Task prompt:
Exactly the lines from the start of the data through the line containing "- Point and" should be output, with both ends kept and nothing added.

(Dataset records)
↓↓↓

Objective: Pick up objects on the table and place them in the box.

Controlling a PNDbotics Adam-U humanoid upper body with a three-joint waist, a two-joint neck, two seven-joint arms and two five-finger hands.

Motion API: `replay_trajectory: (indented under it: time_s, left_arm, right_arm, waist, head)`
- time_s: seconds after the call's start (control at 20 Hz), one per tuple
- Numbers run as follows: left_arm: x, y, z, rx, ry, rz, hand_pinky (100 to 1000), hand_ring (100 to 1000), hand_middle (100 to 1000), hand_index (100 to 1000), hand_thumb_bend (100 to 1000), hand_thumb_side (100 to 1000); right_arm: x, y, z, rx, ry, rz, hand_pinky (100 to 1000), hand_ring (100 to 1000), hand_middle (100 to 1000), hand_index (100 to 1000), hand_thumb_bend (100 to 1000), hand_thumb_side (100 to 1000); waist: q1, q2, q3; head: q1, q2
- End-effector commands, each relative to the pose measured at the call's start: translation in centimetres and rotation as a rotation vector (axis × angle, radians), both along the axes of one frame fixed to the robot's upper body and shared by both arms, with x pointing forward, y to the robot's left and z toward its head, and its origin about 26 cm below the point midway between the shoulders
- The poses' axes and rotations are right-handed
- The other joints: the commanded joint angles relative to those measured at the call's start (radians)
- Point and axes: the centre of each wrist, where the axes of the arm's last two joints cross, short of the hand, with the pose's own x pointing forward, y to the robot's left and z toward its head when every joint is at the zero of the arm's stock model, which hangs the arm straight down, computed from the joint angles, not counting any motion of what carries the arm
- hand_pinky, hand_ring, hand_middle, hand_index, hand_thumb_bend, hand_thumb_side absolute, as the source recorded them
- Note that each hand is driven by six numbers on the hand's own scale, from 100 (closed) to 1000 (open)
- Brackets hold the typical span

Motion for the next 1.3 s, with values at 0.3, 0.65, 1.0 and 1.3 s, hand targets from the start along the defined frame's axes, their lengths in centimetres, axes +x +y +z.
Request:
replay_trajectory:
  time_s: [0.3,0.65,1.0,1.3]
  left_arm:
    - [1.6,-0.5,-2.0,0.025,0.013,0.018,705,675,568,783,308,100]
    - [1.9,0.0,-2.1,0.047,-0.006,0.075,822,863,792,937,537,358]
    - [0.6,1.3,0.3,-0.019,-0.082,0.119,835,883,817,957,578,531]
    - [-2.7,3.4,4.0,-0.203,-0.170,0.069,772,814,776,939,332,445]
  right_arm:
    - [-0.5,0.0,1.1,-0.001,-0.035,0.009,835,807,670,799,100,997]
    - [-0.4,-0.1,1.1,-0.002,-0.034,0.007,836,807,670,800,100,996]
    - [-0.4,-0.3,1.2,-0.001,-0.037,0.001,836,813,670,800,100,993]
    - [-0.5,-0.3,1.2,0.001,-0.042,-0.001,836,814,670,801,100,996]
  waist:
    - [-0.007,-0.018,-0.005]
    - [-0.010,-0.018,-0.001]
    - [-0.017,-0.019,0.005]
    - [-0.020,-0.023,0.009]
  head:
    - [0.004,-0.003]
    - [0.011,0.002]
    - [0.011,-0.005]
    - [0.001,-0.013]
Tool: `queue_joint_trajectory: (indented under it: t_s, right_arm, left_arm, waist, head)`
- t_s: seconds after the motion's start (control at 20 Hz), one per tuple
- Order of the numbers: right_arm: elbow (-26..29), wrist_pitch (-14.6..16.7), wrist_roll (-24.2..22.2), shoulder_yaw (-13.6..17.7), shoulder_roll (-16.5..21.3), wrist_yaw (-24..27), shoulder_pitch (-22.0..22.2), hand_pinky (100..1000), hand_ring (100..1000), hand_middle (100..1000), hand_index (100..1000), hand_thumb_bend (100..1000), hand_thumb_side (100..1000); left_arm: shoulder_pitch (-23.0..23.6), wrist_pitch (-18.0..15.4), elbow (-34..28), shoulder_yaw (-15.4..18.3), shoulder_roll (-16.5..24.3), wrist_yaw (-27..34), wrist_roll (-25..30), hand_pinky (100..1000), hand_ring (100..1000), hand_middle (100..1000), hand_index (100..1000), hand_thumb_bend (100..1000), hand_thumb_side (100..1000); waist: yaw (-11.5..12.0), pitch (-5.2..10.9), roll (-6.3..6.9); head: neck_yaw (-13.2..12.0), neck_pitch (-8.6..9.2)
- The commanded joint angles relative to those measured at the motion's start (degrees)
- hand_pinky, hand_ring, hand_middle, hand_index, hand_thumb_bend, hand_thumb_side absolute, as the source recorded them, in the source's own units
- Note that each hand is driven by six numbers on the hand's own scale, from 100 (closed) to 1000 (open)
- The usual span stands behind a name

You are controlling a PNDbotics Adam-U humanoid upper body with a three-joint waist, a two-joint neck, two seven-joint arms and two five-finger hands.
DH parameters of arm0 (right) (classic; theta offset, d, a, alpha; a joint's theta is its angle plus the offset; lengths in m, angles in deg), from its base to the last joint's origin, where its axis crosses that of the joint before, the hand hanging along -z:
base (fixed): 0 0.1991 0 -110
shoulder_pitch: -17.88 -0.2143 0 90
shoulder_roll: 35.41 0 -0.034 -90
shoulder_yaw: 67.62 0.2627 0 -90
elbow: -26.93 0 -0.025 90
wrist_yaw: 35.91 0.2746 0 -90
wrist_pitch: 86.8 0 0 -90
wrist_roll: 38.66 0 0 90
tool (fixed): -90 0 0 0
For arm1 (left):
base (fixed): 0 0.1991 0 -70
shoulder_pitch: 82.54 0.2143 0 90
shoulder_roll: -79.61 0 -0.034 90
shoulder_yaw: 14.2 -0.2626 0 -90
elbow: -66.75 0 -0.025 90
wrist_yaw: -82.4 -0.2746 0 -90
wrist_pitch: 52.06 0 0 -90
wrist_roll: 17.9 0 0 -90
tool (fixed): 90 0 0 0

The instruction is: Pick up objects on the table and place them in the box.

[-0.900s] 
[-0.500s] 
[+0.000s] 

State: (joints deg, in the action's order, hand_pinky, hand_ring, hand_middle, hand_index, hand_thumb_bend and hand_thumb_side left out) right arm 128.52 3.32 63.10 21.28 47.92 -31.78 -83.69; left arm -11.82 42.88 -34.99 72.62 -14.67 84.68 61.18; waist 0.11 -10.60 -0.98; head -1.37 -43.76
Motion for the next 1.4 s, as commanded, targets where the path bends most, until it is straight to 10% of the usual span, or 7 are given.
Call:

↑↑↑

Task solution:
Objective: Pick up objects on the table and place them in the box.

Controlling a PNDbotics Adam-U humanoid upper body with a three-joint waist, a two-joint neck, two seven-joint arms and two five-finger hands.

Motion API: `replay_trajectory: (indented under it: time_s, left_arm, right_arm, waist, head)`
- time_s: seconds after the call's start (control at 20 Hz), one per tuple
- Numbers run as follows: left_arm: x, y, z, rx, ry, rz, hand_pinky (100 to 1000), hand_ring (100 to 1000), hand_middle (100 to 1000), hand_index (100 to 1000), hand_thumb_bend (100 to 1000), hand_thumb_side (100 to 1000); right_arm: x, y, z, rx, ry, rz, hand_pinky (100 to 1000), hand_ring (100 to 1000), hand_middle (100 to 1000), hand_index (100 to 1000), hand_thumb_bend (100 to 1000), hand_thumb_side (100 to 1000); waist: q1, q2, q3; head: q1, q2
- End-effector commands, each relative to the pose measured at the call's start: translation in centimetres and rotation as a rotation vector (axis × angle, radians), both along the axes of one frame fixed to the robot's upper body and shared by both arms, with x pointing forward, y to the robot's left and z toward its head, and its origin about 26 cm below the point midway between the shoulders
- The poses' axes and rotations are right-handed
- The other joints: the commanded joint angles relative to those measured at the call's start (radians)
- Point and axes: the centre of each wrist, where the axes of the arm's last two joints cross, short of the hand, with the pose's own x pointing forward, y to the robot's left and z toward its head when every joint is at the zero of the arm's stock model, which hangs the arm straight down, computed from the joint angles, not counting any motion of what carries the arm

There is no more to this output.